* _Task prompt_
Read the records below and copy each line that contains "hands".

Records provided: Begin

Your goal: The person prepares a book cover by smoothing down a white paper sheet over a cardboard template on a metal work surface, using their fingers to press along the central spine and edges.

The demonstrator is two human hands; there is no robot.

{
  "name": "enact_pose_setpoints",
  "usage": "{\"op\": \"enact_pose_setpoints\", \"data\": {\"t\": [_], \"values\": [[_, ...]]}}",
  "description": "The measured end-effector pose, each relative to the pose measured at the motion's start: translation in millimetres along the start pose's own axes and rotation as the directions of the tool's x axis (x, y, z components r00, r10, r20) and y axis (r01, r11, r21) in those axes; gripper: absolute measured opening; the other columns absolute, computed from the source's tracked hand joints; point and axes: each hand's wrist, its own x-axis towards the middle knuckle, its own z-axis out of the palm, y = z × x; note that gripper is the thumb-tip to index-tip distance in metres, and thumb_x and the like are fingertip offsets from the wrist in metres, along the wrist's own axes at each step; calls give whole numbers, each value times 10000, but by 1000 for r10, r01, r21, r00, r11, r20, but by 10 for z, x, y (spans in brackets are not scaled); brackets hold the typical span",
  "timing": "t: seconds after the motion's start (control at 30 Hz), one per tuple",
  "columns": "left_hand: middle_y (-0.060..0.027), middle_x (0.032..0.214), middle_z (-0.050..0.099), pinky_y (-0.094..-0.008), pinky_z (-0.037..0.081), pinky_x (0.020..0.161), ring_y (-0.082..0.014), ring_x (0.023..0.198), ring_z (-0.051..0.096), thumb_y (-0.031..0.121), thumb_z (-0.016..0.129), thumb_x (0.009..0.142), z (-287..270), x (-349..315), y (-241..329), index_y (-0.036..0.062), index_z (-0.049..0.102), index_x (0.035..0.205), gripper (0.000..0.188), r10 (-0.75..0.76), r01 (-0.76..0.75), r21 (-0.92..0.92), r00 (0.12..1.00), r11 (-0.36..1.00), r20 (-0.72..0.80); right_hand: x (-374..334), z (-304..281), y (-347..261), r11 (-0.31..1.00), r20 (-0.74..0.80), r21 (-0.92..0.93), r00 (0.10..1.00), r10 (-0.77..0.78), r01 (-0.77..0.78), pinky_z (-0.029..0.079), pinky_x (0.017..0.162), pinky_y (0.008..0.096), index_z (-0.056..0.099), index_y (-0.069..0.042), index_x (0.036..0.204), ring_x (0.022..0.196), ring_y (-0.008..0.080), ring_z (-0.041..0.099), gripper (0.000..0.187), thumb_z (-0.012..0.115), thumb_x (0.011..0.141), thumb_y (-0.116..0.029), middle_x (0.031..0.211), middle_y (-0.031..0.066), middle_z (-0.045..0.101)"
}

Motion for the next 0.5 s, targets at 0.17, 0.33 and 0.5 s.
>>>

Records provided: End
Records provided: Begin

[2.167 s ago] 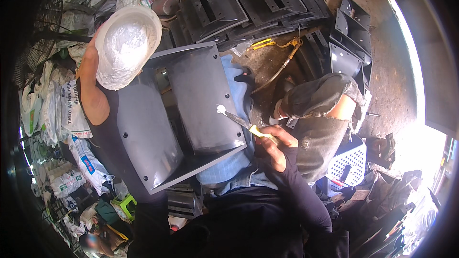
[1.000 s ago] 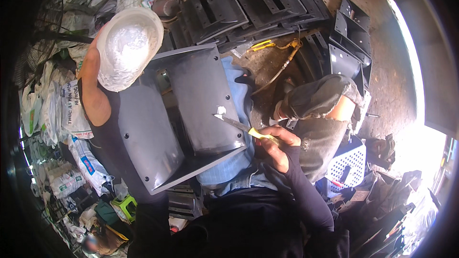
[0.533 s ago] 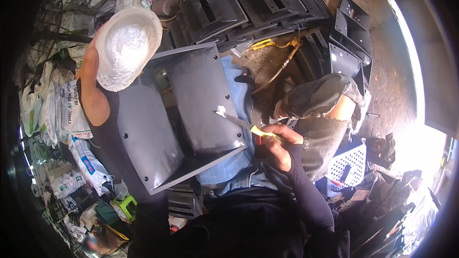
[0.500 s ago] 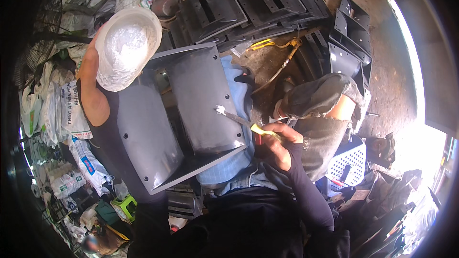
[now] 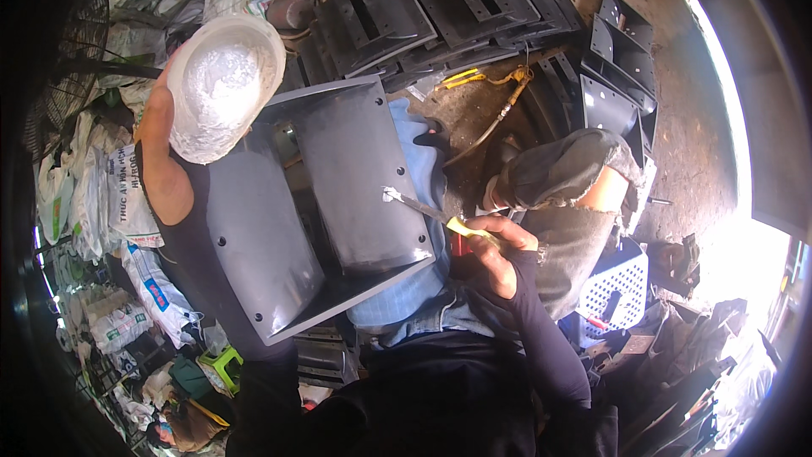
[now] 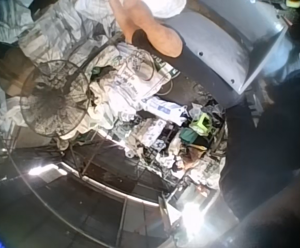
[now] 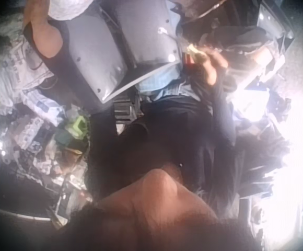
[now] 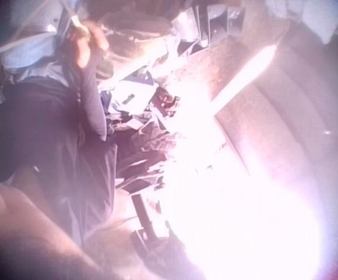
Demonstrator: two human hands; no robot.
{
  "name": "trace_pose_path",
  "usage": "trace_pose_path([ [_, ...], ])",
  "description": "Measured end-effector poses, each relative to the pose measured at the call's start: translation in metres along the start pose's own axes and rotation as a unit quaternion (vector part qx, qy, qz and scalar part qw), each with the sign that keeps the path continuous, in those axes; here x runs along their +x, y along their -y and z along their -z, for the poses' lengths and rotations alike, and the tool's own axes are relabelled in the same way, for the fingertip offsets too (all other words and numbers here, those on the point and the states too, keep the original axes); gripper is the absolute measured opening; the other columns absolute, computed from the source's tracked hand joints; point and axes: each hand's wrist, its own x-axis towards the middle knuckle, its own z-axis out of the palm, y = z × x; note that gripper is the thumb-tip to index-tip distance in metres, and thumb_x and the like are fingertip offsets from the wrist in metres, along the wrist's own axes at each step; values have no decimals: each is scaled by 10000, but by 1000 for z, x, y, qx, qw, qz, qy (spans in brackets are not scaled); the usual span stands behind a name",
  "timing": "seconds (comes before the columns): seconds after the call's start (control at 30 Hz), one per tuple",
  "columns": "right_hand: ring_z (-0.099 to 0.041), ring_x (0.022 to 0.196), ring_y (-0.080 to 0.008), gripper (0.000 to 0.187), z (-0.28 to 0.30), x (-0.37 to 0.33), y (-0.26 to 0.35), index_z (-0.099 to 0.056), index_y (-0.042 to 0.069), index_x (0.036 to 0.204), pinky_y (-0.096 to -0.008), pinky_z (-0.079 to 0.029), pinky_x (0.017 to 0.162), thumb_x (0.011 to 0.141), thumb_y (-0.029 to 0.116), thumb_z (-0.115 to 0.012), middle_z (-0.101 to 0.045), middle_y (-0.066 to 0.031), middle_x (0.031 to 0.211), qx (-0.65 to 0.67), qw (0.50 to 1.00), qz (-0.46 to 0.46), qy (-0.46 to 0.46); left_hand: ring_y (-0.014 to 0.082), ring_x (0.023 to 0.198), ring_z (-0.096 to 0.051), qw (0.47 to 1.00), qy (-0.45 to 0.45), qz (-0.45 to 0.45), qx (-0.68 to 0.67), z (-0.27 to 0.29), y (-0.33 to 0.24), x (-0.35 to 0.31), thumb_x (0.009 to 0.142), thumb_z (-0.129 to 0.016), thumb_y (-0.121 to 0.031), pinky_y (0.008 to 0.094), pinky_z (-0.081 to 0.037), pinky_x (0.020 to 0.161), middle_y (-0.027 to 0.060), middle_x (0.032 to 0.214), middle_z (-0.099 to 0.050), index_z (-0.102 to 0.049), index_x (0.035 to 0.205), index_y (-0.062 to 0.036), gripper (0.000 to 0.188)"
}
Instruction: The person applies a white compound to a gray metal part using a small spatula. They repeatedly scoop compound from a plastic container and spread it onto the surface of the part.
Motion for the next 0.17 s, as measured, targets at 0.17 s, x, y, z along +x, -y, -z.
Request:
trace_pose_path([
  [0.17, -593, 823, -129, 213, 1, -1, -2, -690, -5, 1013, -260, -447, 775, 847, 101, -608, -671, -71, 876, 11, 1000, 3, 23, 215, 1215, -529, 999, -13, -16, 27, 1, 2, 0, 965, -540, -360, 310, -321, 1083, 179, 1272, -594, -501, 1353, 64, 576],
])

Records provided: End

* _Output below_
The demonstrator is two human hands; there is no robot.
Demonstrator: two human hands; no robot.

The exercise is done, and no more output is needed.